Damit ist er in guter Gesellschaft. Olaf Kolbrück spricht in einem beachtlichen Artikel von Social Media als dem Netz der Enttäuschten: “Geredet wird über das Erschöpfungs-Syndrom inzwischen seltener. Es ist beinahe Status quo.”
Macht plötzlich alles keinen Sinn mehr? Hat sich die Geschäftsführung die Reportings der Marketeers mal genauer angesehen und ist explodiert? Frustration aller Orten.
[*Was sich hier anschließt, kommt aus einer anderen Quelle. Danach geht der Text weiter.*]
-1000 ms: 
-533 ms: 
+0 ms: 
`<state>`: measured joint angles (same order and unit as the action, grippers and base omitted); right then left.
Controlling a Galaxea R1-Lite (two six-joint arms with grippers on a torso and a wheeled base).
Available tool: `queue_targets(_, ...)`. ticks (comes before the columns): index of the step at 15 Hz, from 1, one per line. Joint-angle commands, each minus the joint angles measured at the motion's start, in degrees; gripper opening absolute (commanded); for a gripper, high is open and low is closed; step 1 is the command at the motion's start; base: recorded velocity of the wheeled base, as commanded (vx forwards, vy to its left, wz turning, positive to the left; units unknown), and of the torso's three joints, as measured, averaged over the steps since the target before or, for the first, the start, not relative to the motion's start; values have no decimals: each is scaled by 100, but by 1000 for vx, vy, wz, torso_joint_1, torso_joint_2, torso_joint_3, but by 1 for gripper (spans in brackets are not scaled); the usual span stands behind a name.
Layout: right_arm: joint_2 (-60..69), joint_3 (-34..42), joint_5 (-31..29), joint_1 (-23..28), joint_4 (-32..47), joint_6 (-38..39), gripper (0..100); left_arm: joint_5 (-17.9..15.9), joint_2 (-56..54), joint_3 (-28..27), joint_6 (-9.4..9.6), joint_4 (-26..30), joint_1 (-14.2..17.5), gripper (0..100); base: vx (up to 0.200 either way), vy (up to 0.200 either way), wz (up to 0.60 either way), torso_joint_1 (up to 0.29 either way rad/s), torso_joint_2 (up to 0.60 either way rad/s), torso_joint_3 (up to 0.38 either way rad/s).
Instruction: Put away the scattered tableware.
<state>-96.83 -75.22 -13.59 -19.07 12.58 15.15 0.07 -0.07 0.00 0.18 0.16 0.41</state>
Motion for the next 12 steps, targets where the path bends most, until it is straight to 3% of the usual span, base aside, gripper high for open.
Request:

Völlig zu Recht. Denn, da hat Mirko etwas Kluges geschrieben:
“Erfolg hängt im Social Web heute ganz stark am Engagement Einzelner. Das skaliert aber nicht. Und wer es versucht, es zu skalieren, verbrennt sich…”
Da ist es wieder, das Bild vom Social Ikarus, der sich zu nah an die Sonne wagt. Der Absturz lässt sich jedoch vermeiden, wenn die richtige Flugroute gewählt wird.